When we listen carefully to Zechariah’s question, we realise that he is really expressing doubt about the delivery of this promise. He sounds like a modern sceptic demanding proof and reluctant to take God’s message at face value.

Mary shows us the more excellent way. Of course she does. She is the highly favoured one whom God has specially graced with the honour of bearing his incarnate Son. She does not ask for knowledge or proof. Her question takes it for granted that normal methods for conception will not apply.

It matters to Luke that, when we hear his Gospel, we grasp just how remarkable the birth of Jesus is. The juxtaposition with John achieves this perfectly. Plenty of pagan divinities and demi-gods include stories about an extraordinary conception or birth. This is not like one of those.

Jesus’s conception in the womb of Mary is extraordinary because — in the old phrase — she “knew not a man”. But it is also ordinary: the same ordinary miracle experienced by Elizabeth, and countless other women, time out of mind. This paradox is the incarnation in a nutshell: Jesus Christ truly divine and truly human. Luke has even provided a clue from the Old Testament/Hebrew Bible, an allusion in the person of the angel Gabriel. In Daniel, it was Gabriel who announced the coming of an “anointed one, a prince” (9.25).

It comes as no surprise that commentators who are cautious about giving credence to miracles play with the idea that Mary’s encounter with Gabriel is really an internal spiritual experience recast in story form. It goes without saying that, all these centuries later, we can have no idea how precise Luke’s narrative is. But we can still be reasonably sure that he did not invent it, and that he was using his skill as a storyteller (by putting the two conception stories side by side) to show us what he thought was the message in the miracles.

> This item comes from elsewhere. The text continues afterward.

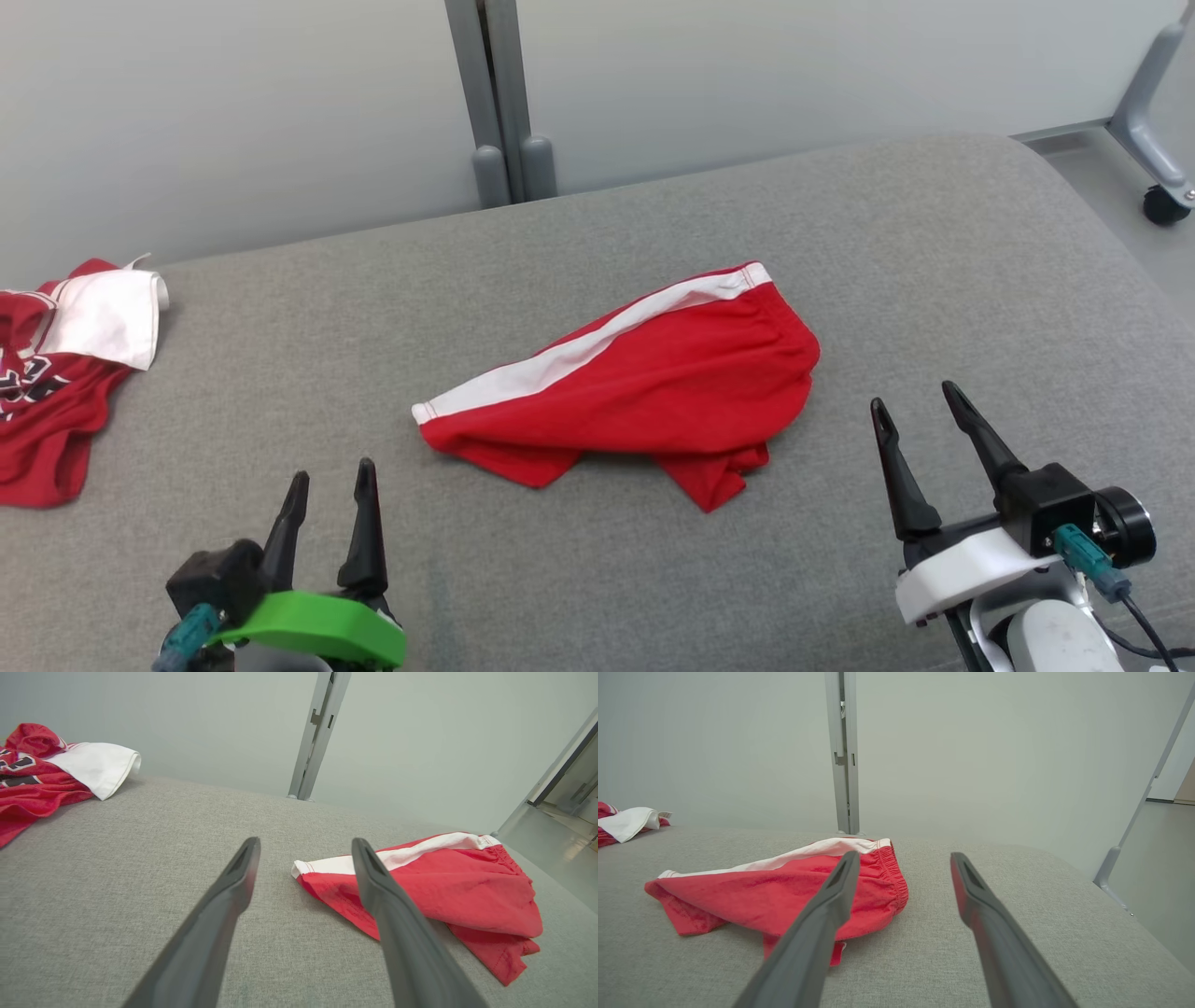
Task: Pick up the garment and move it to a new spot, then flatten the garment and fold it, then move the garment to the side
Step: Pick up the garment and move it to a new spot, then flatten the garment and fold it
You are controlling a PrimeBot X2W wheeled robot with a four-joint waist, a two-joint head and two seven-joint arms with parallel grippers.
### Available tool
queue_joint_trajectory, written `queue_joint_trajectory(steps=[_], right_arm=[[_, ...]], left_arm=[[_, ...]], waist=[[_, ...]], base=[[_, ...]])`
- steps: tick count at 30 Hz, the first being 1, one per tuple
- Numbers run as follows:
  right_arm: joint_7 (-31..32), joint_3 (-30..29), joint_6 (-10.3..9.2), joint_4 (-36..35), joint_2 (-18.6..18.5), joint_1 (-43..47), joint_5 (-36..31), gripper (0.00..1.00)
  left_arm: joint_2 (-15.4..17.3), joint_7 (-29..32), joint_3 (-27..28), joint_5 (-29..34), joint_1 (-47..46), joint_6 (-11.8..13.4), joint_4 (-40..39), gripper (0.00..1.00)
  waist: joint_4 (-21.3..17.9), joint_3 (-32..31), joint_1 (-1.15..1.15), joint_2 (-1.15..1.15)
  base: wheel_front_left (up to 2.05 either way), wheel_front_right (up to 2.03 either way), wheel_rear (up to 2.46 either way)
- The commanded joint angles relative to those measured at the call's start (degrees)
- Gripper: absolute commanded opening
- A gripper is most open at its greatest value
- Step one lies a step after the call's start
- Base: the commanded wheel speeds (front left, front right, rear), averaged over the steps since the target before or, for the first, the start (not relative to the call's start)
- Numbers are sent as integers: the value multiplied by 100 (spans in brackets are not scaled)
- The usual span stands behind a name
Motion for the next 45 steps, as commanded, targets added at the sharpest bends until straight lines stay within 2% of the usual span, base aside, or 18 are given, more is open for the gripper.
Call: queue_joint_trajectory(steps=[1, 13, 37, 45], right_arm=[[-2, 9, -8, 16, -20, 109, 57, 100], [-2, 153, -8, 148, -20, 347, 282, 100], [-2, 115, -8, 319, -20, 221, 303, 100], [-2, -42, -8, 659, -22, -395, 5, 100]], left_arm=[[-32, -4, 81, 63, 168, -30, -55, 100], [-167, -4, 360, 271, 765, -30, -301, 100], [-184, -4, 391, 246, 751, -30, -328, 100], [-183, -4, 369, 263, 595, -30, -374, 100]], waist=[[42, -42, 0, 0], [69, -71, 0, 0], [234, -4, 0, 0], [309, 170, 0, 0]], base=[[0, 0, 0], [0, 0, 0], [0, 0, 0], [0, 0, 0]])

Once we have remembered that Matthew also knew the story as a miraculous conception by a virgin, it becomes clear that he and Luke have chosen different strategies for presenting that fact to their hearers. For Matthew, this corroboration takes the form of a reference to prophecy (Isaiah 7.14). Luke, the apostle to the Gentiles, chooses a different explanatory strategy. He lets the parallel lives of John and Jesus witness to the incarnation instead.